When it comes to investing in Generative AI models, the first and foremost consideration a leader has is connecting to enterprise knowledge securely for long-term sustainability. Further, differentiating their approach to enable competitive advantage that aligns with their overarching strategy to create value while safeguarding it against multitude of issues inherent to Generative AI.

Here are some other factors for consideration: The costs and resources to finetune and maintain reasonable technology stack are never clearcut. Additionally, identifying and building the right skills is vital to ensure the successful integration and optimization of Generative AI within the organization. Leaders are tasked with discerning the subtle balance between innovation and practicality, ensuring that the adoption of Generative AI translates to tangible value while upholding the principles of ethical and responsible AI.
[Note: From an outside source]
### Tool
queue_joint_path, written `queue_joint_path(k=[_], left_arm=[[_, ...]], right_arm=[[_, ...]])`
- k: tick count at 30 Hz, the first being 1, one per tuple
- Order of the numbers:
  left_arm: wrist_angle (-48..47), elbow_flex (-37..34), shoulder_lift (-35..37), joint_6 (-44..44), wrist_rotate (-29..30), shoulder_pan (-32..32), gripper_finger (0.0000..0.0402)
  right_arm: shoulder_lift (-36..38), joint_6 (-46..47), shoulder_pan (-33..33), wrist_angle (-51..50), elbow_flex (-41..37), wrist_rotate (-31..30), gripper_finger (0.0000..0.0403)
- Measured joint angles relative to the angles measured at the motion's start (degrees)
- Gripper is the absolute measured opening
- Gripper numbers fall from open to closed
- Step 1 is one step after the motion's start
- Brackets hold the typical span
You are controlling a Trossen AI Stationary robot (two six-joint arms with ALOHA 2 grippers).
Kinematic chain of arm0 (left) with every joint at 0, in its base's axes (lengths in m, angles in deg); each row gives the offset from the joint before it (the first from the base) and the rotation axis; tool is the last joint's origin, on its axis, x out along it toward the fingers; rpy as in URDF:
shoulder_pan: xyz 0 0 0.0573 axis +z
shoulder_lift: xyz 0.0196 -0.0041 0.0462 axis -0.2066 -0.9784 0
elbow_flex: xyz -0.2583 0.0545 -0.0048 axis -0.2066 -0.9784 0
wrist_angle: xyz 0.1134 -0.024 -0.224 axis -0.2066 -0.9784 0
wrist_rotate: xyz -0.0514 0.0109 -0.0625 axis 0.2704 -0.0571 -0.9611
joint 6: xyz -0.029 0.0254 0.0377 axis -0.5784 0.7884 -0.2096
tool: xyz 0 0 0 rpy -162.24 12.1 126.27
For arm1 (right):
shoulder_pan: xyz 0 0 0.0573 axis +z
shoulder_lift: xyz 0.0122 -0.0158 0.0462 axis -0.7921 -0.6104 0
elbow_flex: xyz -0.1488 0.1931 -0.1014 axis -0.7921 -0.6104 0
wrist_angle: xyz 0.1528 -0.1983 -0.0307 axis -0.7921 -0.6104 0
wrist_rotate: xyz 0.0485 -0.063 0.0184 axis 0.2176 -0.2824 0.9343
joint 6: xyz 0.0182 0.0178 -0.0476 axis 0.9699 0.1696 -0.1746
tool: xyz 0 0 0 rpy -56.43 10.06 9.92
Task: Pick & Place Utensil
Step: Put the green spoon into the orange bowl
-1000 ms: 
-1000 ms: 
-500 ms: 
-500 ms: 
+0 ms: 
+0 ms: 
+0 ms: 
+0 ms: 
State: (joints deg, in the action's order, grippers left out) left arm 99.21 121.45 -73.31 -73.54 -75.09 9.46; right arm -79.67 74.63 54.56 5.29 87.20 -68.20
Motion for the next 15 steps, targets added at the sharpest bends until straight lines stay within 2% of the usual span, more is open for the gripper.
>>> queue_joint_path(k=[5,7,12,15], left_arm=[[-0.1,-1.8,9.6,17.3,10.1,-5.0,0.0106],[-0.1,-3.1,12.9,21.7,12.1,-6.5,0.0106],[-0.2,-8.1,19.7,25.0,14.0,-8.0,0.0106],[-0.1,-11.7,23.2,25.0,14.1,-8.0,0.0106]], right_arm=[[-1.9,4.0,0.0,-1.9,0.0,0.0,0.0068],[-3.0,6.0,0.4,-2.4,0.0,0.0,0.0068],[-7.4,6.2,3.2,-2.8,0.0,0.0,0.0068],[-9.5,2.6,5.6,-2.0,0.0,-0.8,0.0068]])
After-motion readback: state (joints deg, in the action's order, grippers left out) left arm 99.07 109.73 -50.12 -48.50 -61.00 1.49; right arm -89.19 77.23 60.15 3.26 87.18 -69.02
In a recent study by Gartner on methods for Deploying Generative AI summarized the following key insights:

  • The pace at which generative AI providers are launching new capabilities is overwhelming IT leaders.
  • The number of pretrained generative AI models and applications is growing exponentially; however, steering them to align with enterprise use cases and AI governance is challenging.
  • Technology innovation leaders don’t fully understand the variety of generative AI deployment approaches, and their pros and cons.
  • Consuming models as embedded applications, embedding model APIs and steering them via prompt engineering are currently popular; extending them via a retrieval augmented generation architecture is an emerging approach.

Generative AI Deployment: A Decision Framework

In the rapidly evolving landscape of Generative AI, technology leaders often find themselves navigating through a myriad of options, each with its unique set of advantages and disadvantages. The multitude of available choices makes it imperative for leaders to have a structured ‘Decision Framework’ in place to facilitate informed and insightful decisions that align with the organizational goals and objectives.

A well-documented decision framework is not merely a tool for choice but a comprehensive mechanism for documenting vendors, services, libraries, tools, data, risks, and other market options including cost and effort. It documents a clearcut shared responsibility model with ownership on liabilities, ensuring that organizational leaders are well-equipped with the necessary insights and knowledge. This framework becomes an essential conduit for informed decision-making, providing a detailed analysis of cost, effort, sustainability, and valuable market insights, thus allowing leaders to strategically plan and integrate generative AI into the enterprise AI roadmap.

Moreover, acknowledging and documenting the potential downside risks for each approach and the associated costs to safeguard Gen AI investments are equally crucial. It ensures that leaders are not only creating value but also protecting it, fortifying the organization’s AI endeavors against unforeseen challenges and vulnerabilities. In essence, a robust decision framework is indispensable for technology leaders to navigate the complexities and uncertainties of Generative AI adoption, allowing them to harness its potential responsibly and effectively. Our Gartner adapted Decision Framework helps companies with comparative analysis on choices, pros and cons of variables listed above. The summarized version includes the following approaches.

A simpler version of this decision tree:

We will primarily concentrate on the widely-recognized Approach #3 – Extending Generative AI through Data Retrieval from the Adoption Decision Framework.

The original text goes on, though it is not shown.